Problem requirements:
Give back the lines below exactly, but do not include any pictures.

Collected material:
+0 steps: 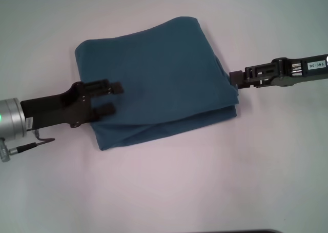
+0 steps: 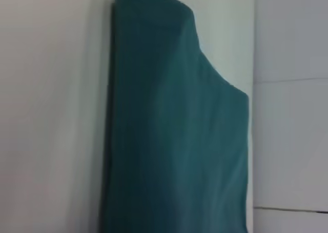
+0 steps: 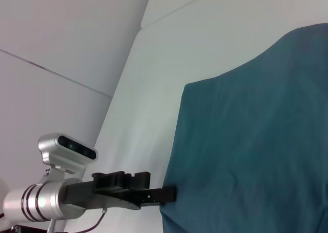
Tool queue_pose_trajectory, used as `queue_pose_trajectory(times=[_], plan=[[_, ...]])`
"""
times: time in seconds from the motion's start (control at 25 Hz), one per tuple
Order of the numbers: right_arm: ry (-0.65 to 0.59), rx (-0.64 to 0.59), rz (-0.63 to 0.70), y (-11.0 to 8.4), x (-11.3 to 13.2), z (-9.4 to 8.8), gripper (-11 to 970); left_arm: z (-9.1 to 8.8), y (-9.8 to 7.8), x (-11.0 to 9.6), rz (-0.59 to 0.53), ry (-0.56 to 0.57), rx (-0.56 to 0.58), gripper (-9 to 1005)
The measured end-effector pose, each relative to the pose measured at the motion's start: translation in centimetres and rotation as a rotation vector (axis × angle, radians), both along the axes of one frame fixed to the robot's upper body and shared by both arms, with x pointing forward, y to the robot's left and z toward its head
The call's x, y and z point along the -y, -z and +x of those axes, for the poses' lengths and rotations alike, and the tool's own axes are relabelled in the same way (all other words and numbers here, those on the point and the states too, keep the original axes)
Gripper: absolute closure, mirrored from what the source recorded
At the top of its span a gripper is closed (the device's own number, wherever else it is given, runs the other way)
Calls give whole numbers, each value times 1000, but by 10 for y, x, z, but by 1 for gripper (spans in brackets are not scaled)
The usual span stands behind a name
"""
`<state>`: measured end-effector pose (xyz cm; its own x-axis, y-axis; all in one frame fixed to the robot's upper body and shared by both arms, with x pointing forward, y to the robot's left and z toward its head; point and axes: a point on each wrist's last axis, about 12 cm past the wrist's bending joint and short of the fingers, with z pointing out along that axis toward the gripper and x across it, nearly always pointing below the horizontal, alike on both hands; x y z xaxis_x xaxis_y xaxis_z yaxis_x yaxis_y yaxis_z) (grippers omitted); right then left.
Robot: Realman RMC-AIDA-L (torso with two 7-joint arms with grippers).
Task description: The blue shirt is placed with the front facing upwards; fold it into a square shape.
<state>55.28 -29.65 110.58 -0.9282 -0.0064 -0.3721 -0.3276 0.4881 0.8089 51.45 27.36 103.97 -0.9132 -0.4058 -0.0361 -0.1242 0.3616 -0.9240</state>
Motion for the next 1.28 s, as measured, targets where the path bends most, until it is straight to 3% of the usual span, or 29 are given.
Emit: queue_pose_trajectory(times=[0.24, 0.48, 0.96, 1.12, 1.28], plan=[[4, -5, 1, 0, 0, 0, 373, -1, 0, -1, 0, 11, 0, 288], [3, -4, 0, -1, -1, 1, 373, -8, -16, -13, -87, 26, 53, 288], [9, -5, -3, 2, -2, 1, 374, -11, 8, 11, 15, 60, -8, 289], [12, -5, -3, 2, -1, 1, 373, -10, 8, 12, 27, 68, -10, 289], [15, -5, -6, 2, 0, 1, 373, -14, -3, 4, -46, 76, 27, 289]])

Answer to this problem:
+0 steps: 
+0 steps: 
+0 steps: 
Tool queue_pose_trajectory, used as `queue_pose_trajectory(times=[_], plan=[[_, ...]])`
"""
times: time in seconds from the motion's start (control at 25 Hz), one per tuple
Order of the numbers: right_arm: ry (-0.65 to 0.59), rx (-0.64 to 0.59), rz (-0.63 to 0.70), y (-11.0 to 8.4), x (-11.3 to 13.2), z (-9.4 to 8.8), gripper (-11 to 970); left_arm: z (-9.1 to 8.8), y (-9.8 to 7.8), x (-11.0 to 9.6), rz (-0.59 to 0.53), ry (-0.56 to 0.57), rx (-0.56 to 0.58), gripper (-9 to 1005)
The measured end-effector pose, each relative to the pose measured at the motion's start: translation in centimetres and rotation as a rotation vector (axis × angle, radians), both along the axes of one frame fixed to the robot's upper body and shared by both arms, with x pointing forward, y to the robot's left and z toward its head
The call's x, y and z point along the -y, -z and +x of those axes, for the poses' lengths and rotations alike, and the tool's own axes are relabelled in the same way (all other words and numbers here, those on the point and the states too, keep the original axes)
Gripper: absolute closure, mirrored from what the source recorded
At the top of its span a gripper is closed (the device's own number, wherever else it is given, runs the other way)
Calls give whole numbers, each value times 1000, but by 10 for y, x, z, but by 1 for gripper (spans in brackets are not scaled)
The usual span stands behind a name
"""
`<state>`: measured end-effector pose (xyz cm; its own x-axis, y-axis; all in one frame fixed to the robot's upper body and shared by both arms, with x pointing forward, y to the robot's left and z toward its head; point and axes: a point on each wrist's last axis, about 12 cm past the wrist's bending joint and short of the fingers, with z pointing out along that axis toward the gripper and x across it, nearly always pointing below the horizontal, alike on both hands; x y z xaxis_x xaxis_y xaxis_z yaxis_x yaxis_y yaxis_z) (grippers omitted); right then left.
Robot: Realman RMC-AIDA-L (torso with two 7-joint arms with grippers).
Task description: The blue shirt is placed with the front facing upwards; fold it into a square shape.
<state>55.28 -29.65 110.58 -0.9282 -0.0064 -0.3721 -0.3276 0.4881 0.8089 51.45 27.36 103.97 -0.9132 -0.4058 -0.0361 -0.1242 0.3616 -0.9240</state>
Motion for the next 1.28 s, as measured, targets where the path bends most, until it is straight to 3% of the usual span, or 29 are given.
Emit: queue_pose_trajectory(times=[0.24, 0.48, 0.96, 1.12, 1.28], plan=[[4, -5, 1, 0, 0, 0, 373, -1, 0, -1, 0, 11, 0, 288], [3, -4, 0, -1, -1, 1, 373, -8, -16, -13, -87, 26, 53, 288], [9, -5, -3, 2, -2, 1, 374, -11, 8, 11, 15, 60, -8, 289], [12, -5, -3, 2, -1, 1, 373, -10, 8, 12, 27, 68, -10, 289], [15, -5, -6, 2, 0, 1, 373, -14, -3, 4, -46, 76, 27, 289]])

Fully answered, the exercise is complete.